Problem statement: An exact transcription of the records is required, minus any images.

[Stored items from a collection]
===============
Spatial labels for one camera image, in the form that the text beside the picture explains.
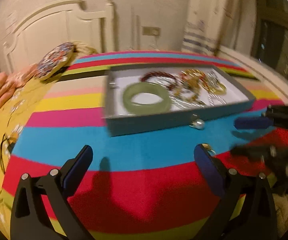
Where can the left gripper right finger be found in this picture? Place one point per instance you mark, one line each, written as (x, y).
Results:
(246, 209)

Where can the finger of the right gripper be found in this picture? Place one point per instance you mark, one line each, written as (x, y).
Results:
(254, 152)
(253, 122)

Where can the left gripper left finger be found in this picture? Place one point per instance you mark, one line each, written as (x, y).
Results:
(29, 218)

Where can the silver pearl brooch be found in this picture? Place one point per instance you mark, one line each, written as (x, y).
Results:
(209, 78)

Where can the grey shallow jewelry tray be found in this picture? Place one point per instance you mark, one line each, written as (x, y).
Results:
(184, 83)

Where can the white window sill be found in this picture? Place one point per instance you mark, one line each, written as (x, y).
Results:
(268, 76)

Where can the gold bangle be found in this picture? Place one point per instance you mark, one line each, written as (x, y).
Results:
(217, 88)

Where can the single pearl earring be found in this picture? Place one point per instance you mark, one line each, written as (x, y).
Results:
(197, 122)

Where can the yellow floral bed sheet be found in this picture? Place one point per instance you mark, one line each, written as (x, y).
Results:
(15, 110)

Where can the green jade bangle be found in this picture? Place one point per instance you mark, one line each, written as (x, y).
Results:
(145, 98)

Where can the rainbow striped blanket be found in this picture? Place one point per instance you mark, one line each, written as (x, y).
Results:
(139, 186)

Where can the striped printed curtain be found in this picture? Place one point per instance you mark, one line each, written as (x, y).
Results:
(206, 25)

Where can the pink folded quilt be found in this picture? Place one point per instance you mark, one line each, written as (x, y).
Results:
(9, 83)

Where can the round patterned cushion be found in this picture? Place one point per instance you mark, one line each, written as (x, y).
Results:
(54, 60)

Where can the tan pillow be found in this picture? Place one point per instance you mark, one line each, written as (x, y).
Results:
(83, 48)

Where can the white bed headboard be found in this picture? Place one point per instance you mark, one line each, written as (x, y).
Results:
(55, 23)

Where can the wall power socket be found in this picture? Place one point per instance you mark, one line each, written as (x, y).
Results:
(151, 31)
===============
Answer to this problem:
Spatial labels for one camera image, in the form that the text beside the picture explains.
Where can the left gripper right finger be found in this picture? Place one point per instance you mark, one line each, written as (x, y).
Results:
(246, 209)

Where can the finger of the right gripper be found in this picture? Place one point per instance you mark, one line each, written as (x, y).
Results:
(254, 152)
(253, 122)

Where can the left gripper left finger be found in this picture? Place one point per instance you mark, one line each, written as (x, y).
Results:
(29, 218)

Where can the silver pearl brooch be found in this picture? Place one point per instance you mark, one line each, written as (x, y).
Results:
(209, 78)

Where can the grey shallow jewelry tray be found in this picture? Place one point per instance you mark, one line each, written as (x, y).
Results:
(184, 83)

Where can the white window sill be found in this picture? Place one point per instance you mark, one line each, written as (x, y).
Results:
(268, 76)

Where can the gold bangle be found in this picture? Place one point per instance you mark, one line each, written as (x, y).
Results:
(217, 88)

Where can the single pearl earring be found in this picture? Place one point per instance you mark, one line each, written as (x, y).
Results:
(197, 122)

Where can the yellow floral bed sheet be found in this picture? Place one point per instance you mark, one line each, written as (x, y).
Results:
(15, 110)

Where can the green jade bangle be found in this picture? Place one point per instance you mark, one line each, written as (x, y).
Results:
(145, 98)

Where can the rainbow striped blanket be found in this picture? Place one point per instance you mark, one line each, written as (x, y).
Results:
(139, 186)

Where can the striped printed curtain be found in this picture? Place one point per instance you mark, one line each, written as (x, y).
Results:
(206, 25)

Where can the pink folded quilt be found in this picture? Place one point per instance you mark, one line each, written as (x, y).
Results:
(9, 83)

Where can the round patterned cushion be found in this picture? Place one point per instance you mark, one line each, written as (x, y).
Results:
(54, 60)

Where can the tan pillow be found in this picture? Place one point per instance you mark, one line each, written as (x, y).
Results:
(83, 48)

Where can the white bed headboard be found in this picture? Place one point per instance you mark, one line each, written as (x, y).
Results:
(55, 23)

Where can the wall power socket be found in this picture? Place one point per instance you mark, one line each, written as (x, y).
Results:
(151, 31)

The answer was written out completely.